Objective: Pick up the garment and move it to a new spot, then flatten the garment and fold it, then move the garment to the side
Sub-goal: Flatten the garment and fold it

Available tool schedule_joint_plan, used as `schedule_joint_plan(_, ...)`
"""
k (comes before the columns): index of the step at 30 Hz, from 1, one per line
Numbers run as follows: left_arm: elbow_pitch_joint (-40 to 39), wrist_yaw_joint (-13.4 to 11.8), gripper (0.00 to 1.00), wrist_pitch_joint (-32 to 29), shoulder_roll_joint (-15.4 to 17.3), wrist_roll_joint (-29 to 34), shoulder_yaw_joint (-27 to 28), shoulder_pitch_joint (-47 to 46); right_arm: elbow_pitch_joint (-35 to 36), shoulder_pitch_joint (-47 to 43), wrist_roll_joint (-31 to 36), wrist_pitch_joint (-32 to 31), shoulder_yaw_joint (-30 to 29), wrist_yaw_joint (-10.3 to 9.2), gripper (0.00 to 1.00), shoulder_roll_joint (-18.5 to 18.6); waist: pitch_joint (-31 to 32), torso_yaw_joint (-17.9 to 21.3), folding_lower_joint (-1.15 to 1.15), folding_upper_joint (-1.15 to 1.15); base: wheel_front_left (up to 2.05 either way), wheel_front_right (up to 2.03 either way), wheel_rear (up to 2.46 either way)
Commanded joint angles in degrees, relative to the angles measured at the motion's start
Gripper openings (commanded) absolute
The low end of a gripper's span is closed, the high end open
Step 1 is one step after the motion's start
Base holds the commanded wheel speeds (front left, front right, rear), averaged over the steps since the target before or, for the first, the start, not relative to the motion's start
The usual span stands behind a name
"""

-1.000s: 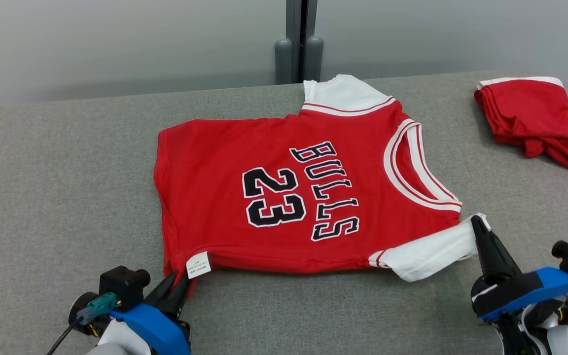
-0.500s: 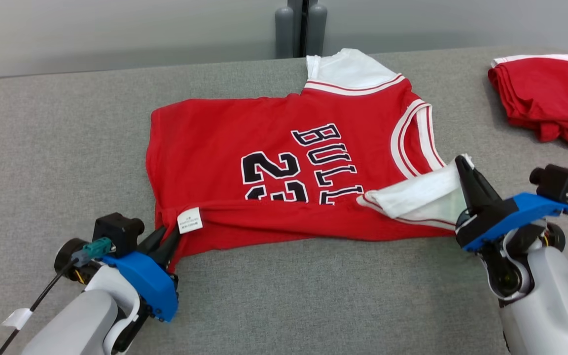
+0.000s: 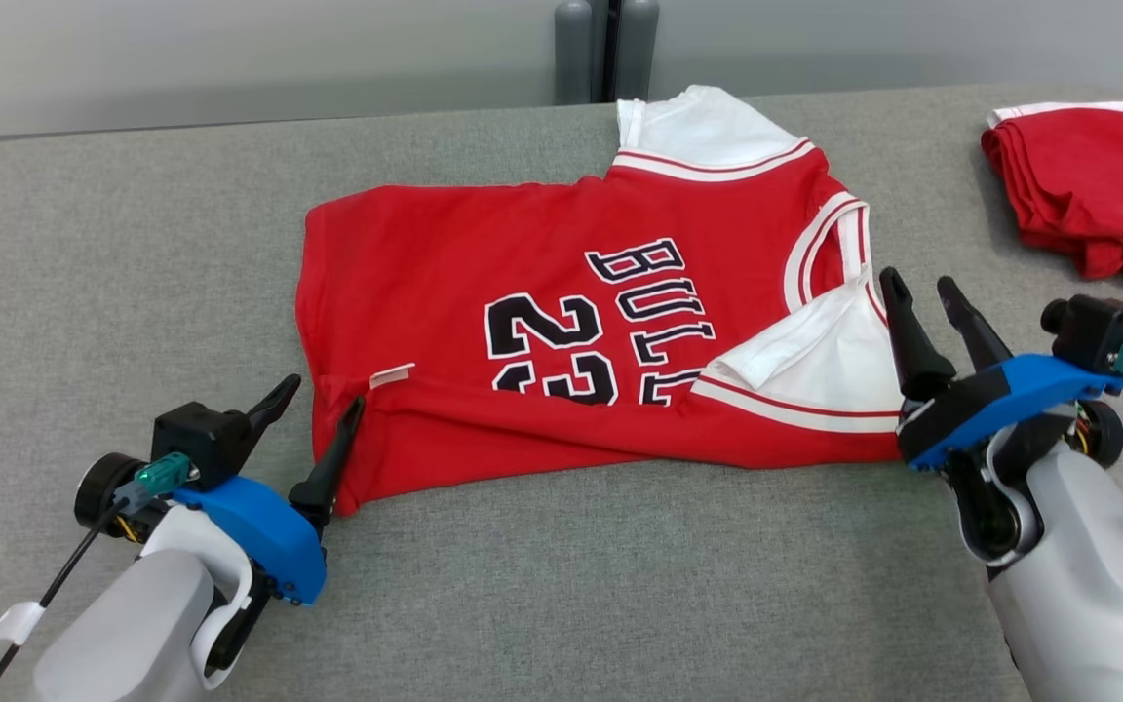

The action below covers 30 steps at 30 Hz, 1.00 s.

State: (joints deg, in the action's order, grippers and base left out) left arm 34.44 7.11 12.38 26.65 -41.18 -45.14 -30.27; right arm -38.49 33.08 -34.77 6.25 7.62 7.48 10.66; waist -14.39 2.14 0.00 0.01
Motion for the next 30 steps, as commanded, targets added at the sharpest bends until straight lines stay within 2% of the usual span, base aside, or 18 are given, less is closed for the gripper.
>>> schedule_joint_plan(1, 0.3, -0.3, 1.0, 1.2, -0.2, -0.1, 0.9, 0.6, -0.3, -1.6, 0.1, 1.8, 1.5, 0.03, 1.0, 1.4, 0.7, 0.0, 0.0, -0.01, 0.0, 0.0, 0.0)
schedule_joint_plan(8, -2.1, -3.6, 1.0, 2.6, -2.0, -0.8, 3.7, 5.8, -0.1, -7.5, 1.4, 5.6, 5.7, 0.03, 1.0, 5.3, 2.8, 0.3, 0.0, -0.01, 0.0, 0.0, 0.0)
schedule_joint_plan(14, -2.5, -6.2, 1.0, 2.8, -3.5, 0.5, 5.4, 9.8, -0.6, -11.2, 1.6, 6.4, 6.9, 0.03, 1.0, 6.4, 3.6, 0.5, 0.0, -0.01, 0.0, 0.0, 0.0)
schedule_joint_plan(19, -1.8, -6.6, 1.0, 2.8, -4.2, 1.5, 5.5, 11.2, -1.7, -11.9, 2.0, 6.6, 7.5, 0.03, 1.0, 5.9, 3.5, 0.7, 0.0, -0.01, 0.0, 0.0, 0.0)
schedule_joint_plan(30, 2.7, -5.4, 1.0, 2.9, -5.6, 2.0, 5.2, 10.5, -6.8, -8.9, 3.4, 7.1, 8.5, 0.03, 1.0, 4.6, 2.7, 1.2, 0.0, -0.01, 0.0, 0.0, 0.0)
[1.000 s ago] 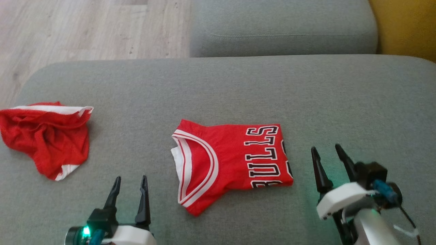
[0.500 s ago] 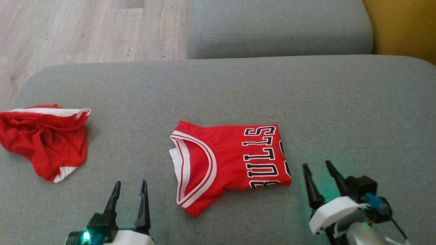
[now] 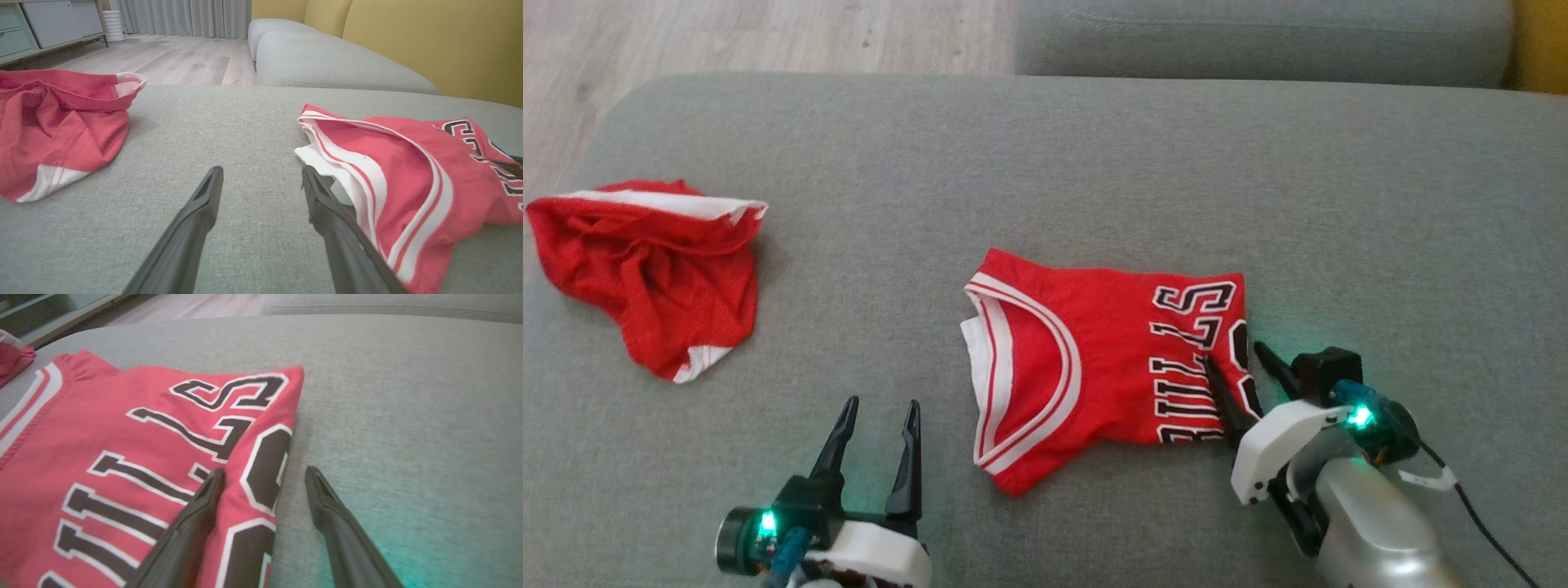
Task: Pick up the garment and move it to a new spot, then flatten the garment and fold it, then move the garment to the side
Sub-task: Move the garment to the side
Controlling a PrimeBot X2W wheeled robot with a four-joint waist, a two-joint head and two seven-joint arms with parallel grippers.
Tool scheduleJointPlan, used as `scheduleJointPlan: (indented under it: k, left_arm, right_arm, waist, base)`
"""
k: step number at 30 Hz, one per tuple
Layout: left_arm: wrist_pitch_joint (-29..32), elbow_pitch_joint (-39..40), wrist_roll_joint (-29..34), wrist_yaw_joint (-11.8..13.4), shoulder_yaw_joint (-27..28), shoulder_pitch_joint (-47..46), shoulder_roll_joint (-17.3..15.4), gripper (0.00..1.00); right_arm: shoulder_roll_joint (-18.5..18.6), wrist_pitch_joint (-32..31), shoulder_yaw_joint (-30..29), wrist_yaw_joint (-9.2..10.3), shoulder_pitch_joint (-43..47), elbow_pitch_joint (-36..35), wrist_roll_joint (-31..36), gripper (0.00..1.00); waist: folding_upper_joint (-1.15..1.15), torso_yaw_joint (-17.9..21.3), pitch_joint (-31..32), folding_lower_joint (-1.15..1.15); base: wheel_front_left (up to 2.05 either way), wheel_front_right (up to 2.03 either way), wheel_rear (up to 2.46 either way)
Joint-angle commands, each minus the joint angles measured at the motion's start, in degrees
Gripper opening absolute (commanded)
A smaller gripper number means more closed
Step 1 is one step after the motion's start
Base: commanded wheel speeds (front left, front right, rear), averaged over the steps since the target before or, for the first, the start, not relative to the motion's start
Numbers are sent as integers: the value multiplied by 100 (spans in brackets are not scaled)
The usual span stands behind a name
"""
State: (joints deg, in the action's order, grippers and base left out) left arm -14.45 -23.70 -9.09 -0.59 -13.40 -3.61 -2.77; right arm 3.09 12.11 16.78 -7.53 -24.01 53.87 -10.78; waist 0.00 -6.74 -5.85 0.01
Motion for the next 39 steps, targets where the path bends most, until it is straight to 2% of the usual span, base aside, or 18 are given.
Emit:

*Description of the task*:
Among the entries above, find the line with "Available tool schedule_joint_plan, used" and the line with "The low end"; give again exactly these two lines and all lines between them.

*Result for this exercise*:
Available tool schedule_joint_plan, used as `schedule_joint_plan(_, ...)`
"""
k (comes before the columns): index of the step at 30 Hz, from 1, one per line
Numbers run as follows: left_arm: elbow_pitch_joint (-40 to 39), wrist_yaw_joint (-13.4 to 11.8), gripper (0.00 to 1.00), wrist_pitch_joint (-32 to 29), shoulder_roll_joint (-15.4 to 17.3), wrist_roll_joint (-29 to 34), shoulder_yaw_joint (-27 to 28), shoulder_pitch_joint (-47 to 46); right_arm: elbow_pitch_joint (-35 to 36), shoulder_pitch_joint (-47 to 43), wrist_roll_joint (-31 to 36), wrist_pitch_joint (-32 to 31), shoulder_yaw_joint (-30 to 29), wrist_yaw_joint (-10.3 to 9.2), gripper (0.00 to 1.00), shoulder_roll_joint (-18.5 to 18.6); waist: pitch_joint (-31 to 32), torso_yaw_joint (-17.9 to 21.3), folding_lower_joint (-1.15 to 1.15), folding_upper_joint (-1.15 to 1.15); base: wheel_front_left (up to 2.05 either way), wheel_front_right (up to 2.03 either way), wheel_rear (up to 2.46 either way)
Commanded joint angles in degrees, relative to the angles measured at the motion's start
Gripper openings (commanded) absolute
The low end of a gripper's span is closed, the high end open

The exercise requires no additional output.